Das vierte Quartal 2022 lieferte eine Vielzahl von relevanten Entwicklungen für die Real- und Finanzwirtschaft, was sich unter anderem auch in den Börsenkursen widerspiegelte.
Im Oktober senkte der internationale Währungsfonds (IWF) seine globale Wachstumsprognose erneut nach unten und rechnet im kommenden Jahr mit nunmehr 2,7 % Wachstum. Im Sommer hatte der IWF für 2023 noch ein Wachstum der Weltwirtschaft von 2,9 % vorhergesagt. Für 2022 wurde die Erwartung ebenfalls gesenkt, und zwar auf 3,2 % von zuvor 3,6 % (April 2022).
Ein entscheidender Hintergrund für die negative Anpassung war der erhöhte Preisdruck, der durch die westlichen Sanktionen gegen Russland entstanden ist und damit die Kosten der Weltwirtschaft erhöht hat.
Am 8. November, nach den ersten beiden Präsidentschaftsjahren von Joe Biden, fanden die Kongresswahlen bzw. Zwischenwahlen (Midterm Elections) in den USA statt, die einen beruhigenden Einfluss auf die Märkte hatten. Die politische Zitterpartie war vorbei und Anleger sollten keine Überraschungen mehr fürchten. Ein geteilter Kongress mit einer Mehrheit der Republikaner im Repräsentantenhaus und einer Mehrheit der Demokraten im Senat sollten extreme politische Ausschläge verhindern.

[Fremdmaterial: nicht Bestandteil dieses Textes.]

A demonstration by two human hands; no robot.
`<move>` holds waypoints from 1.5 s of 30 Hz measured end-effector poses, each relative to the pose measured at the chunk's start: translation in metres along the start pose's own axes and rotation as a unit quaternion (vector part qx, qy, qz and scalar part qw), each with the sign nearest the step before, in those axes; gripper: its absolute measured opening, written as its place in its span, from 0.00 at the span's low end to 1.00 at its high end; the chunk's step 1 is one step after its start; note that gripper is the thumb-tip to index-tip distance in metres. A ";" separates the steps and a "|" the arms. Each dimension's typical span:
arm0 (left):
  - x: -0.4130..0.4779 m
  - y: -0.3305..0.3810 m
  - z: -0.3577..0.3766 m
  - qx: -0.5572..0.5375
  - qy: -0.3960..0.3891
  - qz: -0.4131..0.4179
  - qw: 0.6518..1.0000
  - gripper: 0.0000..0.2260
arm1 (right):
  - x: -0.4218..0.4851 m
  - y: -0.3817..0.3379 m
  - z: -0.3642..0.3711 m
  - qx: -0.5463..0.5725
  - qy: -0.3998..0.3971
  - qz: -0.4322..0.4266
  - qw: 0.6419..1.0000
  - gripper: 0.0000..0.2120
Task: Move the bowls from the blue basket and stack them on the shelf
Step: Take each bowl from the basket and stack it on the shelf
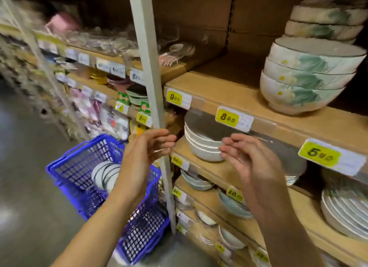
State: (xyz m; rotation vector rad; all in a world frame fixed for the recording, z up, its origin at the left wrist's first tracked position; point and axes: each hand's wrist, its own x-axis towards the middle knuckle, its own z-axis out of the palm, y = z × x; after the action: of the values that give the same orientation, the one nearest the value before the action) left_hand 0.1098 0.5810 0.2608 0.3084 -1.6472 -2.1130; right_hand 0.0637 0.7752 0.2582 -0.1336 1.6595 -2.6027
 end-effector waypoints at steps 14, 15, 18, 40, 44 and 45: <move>-0.018 -0.020 -0.235 0.043 0.127 -0.173 0.976 0.12 | -0.054 0.171 0.140 -0.110 -0.025 0.233 0.966 0.09; -0.017 -0.022 -0.251 0.054 0.129 -0.179 0.974 0.12 | -0.055 0.184 0.150 -0.123 -0.032 0.244 0.961 0.08; -0.014 -0.028 -0.294 0.079 0.141 -0.192 0.968 0.12 | -0.052 0.221 0.177 -0.161 -0.047 0.271 0.948 0.07; 0.184 -0.153 -0.394 0.252 0.055 -0.357 0.898 0.11 | 0.082 0.455 0.212 -0.544 -0.023 0.366 0.755 0.18; 0.211 -0.197 -0.395 0.300 -0.006 -0.417 0.858 0.09 | 0.094 0.481 0.210 -0.575 -0.023 0.403 0.711 0.18; 0.215 -0.210 -0.395 0.315 -0.021 -0.432 0.845 0.09 | 0.095 0.487 0.208 -0.585 -0.031 0.415 0.696 0.19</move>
State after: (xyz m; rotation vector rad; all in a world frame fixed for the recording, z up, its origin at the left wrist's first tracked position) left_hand 0.0492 0.1799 -0.0261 1.4537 -2.5180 -1.9961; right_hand -0.0114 0.3733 -0.0919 0.3900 2.2785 -0.6692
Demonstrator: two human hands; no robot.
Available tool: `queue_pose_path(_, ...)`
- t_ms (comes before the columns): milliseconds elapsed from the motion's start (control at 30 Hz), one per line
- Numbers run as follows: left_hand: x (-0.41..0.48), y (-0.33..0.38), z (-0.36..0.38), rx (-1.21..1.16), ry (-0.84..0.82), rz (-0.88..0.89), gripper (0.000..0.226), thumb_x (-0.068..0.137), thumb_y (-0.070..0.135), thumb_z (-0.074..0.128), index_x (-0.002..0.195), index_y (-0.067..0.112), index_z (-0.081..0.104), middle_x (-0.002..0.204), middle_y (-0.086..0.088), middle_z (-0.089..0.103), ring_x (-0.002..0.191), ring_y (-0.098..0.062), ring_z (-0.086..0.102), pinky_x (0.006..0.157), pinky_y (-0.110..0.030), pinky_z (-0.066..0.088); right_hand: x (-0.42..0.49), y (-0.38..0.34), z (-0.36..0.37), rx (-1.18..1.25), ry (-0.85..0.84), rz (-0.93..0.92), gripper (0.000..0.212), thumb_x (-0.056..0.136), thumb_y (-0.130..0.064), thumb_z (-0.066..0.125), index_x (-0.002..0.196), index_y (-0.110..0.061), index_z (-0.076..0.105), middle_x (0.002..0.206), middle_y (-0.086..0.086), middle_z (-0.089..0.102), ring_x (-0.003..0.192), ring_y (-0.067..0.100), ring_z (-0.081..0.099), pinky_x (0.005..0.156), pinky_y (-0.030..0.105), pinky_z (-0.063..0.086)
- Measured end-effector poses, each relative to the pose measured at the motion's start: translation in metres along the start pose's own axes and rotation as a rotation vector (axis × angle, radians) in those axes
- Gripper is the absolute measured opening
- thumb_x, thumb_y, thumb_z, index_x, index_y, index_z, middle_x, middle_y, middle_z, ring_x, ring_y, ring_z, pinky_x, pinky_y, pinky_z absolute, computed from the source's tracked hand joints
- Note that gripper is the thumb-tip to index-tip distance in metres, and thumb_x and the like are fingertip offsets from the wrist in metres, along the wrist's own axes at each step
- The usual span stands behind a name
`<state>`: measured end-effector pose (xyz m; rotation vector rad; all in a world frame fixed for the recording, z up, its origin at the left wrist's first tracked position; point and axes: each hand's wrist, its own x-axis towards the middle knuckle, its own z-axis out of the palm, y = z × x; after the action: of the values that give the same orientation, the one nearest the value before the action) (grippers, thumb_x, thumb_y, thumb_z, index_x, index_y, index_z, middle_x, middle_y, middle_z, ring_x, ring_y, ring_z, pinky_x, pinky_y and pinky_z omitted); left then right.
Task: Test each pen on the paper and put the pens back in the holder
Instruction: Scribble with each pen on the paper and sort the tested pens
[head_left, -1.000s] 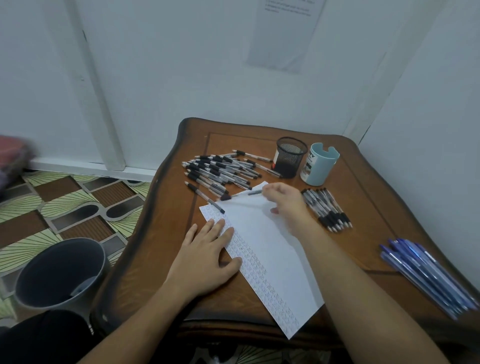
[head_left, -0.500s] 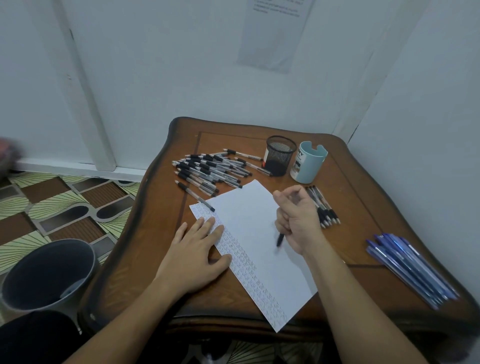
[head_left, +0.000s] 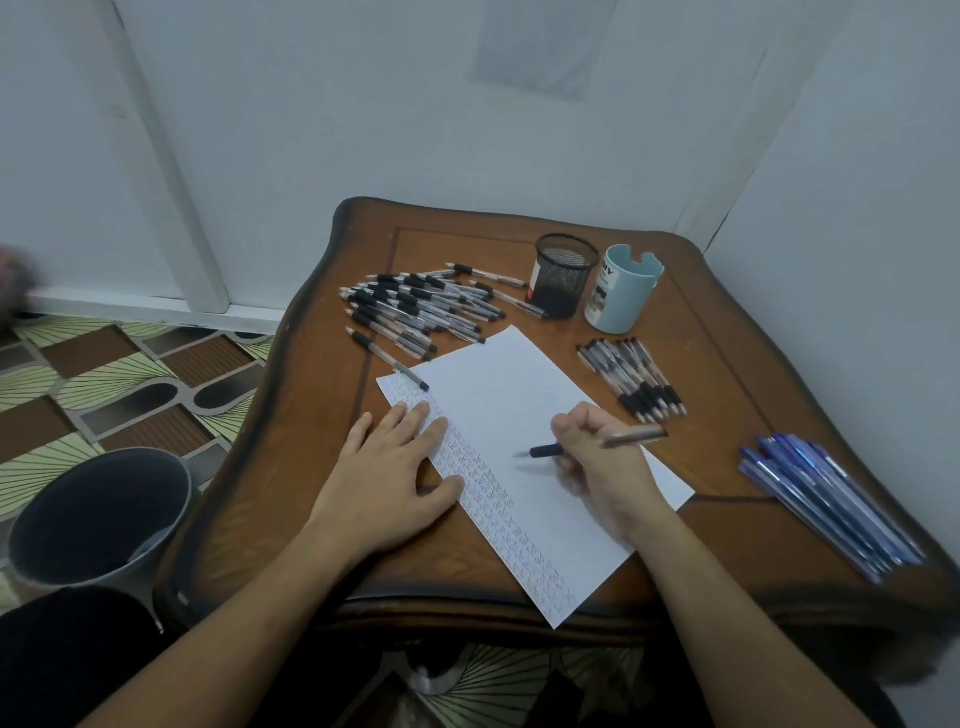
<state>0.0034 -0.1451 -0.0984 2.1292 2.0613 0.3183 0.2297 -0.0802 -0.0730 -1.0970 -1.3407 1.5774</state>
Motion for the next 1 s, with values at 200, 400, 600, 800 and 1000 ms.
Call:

Im Dezember setzen sich dann die Zinserhöhungen fort. Sowohl die US-Notenbank als auch die EZB verringerten die Höhe der Zinsanpassungen von 0,75 % auf 0,50 %, was ebenfalls einen beruhigenden Einfluss auf die Börsen hatte. Auch die Öffnung Chinas mit dem partiellen Ausstieg aus der rigiden Corona-Politik lieferte einen Lichtblick für die Wirtschaftsaussichten Chinas und die Weltwirtschaft - auch im Hinblick auf potenziell verringerte Lieferkettenprobleme. Politisch setzte sich jedoch die zunehmende Teilung der Welt fort. Westlich orientierte Länder verstärkten das Sanktionsregime gegenüber Russland. In der EU wurde am 16. Dezember das neunte Sanktionspaket gegen Russland verabschiedet, was vor allem ein uneingeschränktes Einfuhrverbot für auf dem Seeweg befördertes russisches Rohöl und die mit den G7-Partnern vereinbarte weltweite Ölpreisobergrenze beinhaltete. Die restliche Welt (circa 65 % der Weltwirtschaft, Basis Kaufkraftparität), die bisher nicht an Sanktionen teilnimmt, erfreut sich vergleichsweise überwiegend attraktiver Wirtschafts- und Investitionsbedingungen.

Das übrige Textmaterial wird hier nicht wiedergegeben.